● **Work to be completed**: The exact lines of the listing, from its first through the line that contains "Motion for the", are to make up the answer, and pictures are to be left out.

● **Given data**:
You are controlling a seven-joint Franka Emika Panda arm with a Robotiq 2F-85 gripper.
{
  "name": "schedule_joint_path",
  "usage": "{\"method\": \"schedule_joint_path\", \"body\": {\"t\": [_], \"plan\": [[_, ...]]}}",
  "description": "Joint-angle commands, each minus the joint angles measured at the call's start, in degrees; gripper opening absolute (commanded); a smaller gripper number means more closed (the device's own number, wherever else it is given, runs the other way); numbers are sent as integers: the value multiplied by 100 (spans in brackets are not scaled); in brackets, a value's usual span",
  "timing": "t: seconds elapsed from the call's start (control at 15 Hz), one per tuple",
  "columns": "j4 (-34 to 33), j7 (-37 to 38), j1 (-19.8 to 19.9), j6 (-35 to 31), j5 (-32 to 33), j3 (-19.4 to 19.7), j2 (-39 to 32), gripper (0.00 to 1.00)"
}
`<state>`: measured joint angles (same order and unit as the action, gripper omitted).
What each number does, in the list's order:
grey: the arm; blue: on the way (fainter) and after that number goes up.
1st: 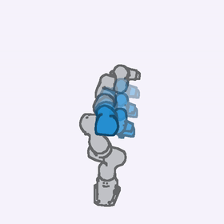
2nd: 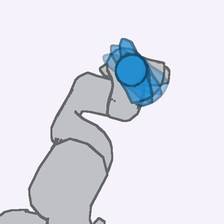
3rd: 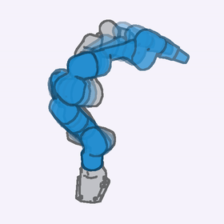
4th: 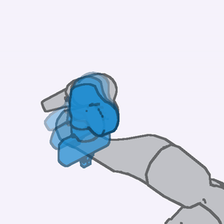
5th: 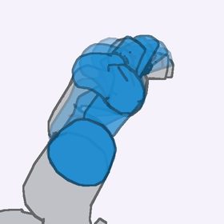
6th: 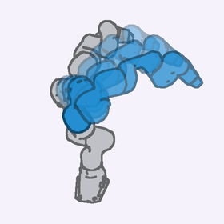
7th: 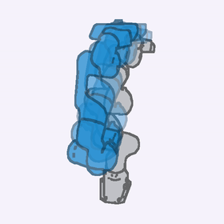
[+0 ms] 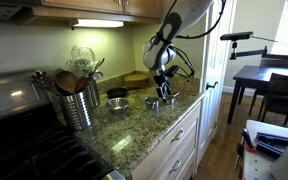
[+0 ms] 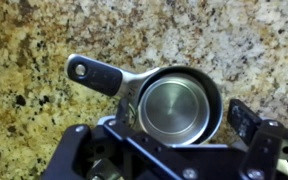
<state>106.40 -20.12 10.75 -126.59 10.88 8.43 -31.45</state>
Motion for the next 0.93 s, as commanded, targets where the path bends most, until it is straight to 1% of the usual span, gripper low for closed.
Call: {"method": "schedule_joint_path", "body": {"t": [0.0, 0.4, 0.6, 0.67, 0.73, 0.87], "plan": [[-7, -194, 163, -139, 7, -126, -15, 100], [-3, -257, 174, -177, -7, -137, -35, 100], [-7, -267, 179, -200, -9, -138, -38, 67], [-17, -268, 181, -206, -12, -142, -33, 61], [-33, -265, 185, -204, -18, -146, -35, 57], [-37, -261, 193, -208, -17, -149, -30, 54]]}}
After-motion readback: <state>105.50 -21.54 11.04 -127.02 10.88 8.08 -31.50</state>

● **Task output**:
You are controlling a seven-joint Franka Emika Panda arm with a Robotiq 2F-85 gripper.
{
  "name": "schedule_joint_path",
  "usage": "{\"method\": \"schedule_joint_path\", \"body\": {\"t\": [_], \"plan\": [[_, ...]]}}",
  "description": "Joint-angle commands, each minus the joint angles measured at the call's start, in degrees; gripper opening absolute (commanded); a smaller gripper number means more closed (the device's own number, wherever else it is given, runs the other way); numbers are sent as integers: the value multiplied by 100 (spans in brackets are not scaled); in brackets, a value's usual span",
  "timing": "t: seconds elapsed from the call's start (control at 15 Hz), one per tuple",
  "columns": "j4 (-34 to 33), j7 (-37 to 38), j1 (-19.8 to 19.9), j6 (-35 to 31), j5 (-32 to 33), j3 (-19.4 to 19.7), j2 (-39 to 32), gripper (0.00 to 1.00)"
}
`<state>`: measured joint angles (same order and unit as the action, gripper omitted).
What each number does, in the list's order:
grey: the arm; blue: on the way (fainter) and after that number goes up.
1st: 
2nd: 
3rd: 
4th: 
5th: 
6th: 
7th: 
[+0 ms] 
[+0 ms] 
<state>106.40 -20.12 10.75 -126.59 10.88 8.43 -31.45</state>
Motion for the next 0.93 s, as commanded, targets where the path bends most, until it is straight to 1% of the usual span, gripper low for closed.

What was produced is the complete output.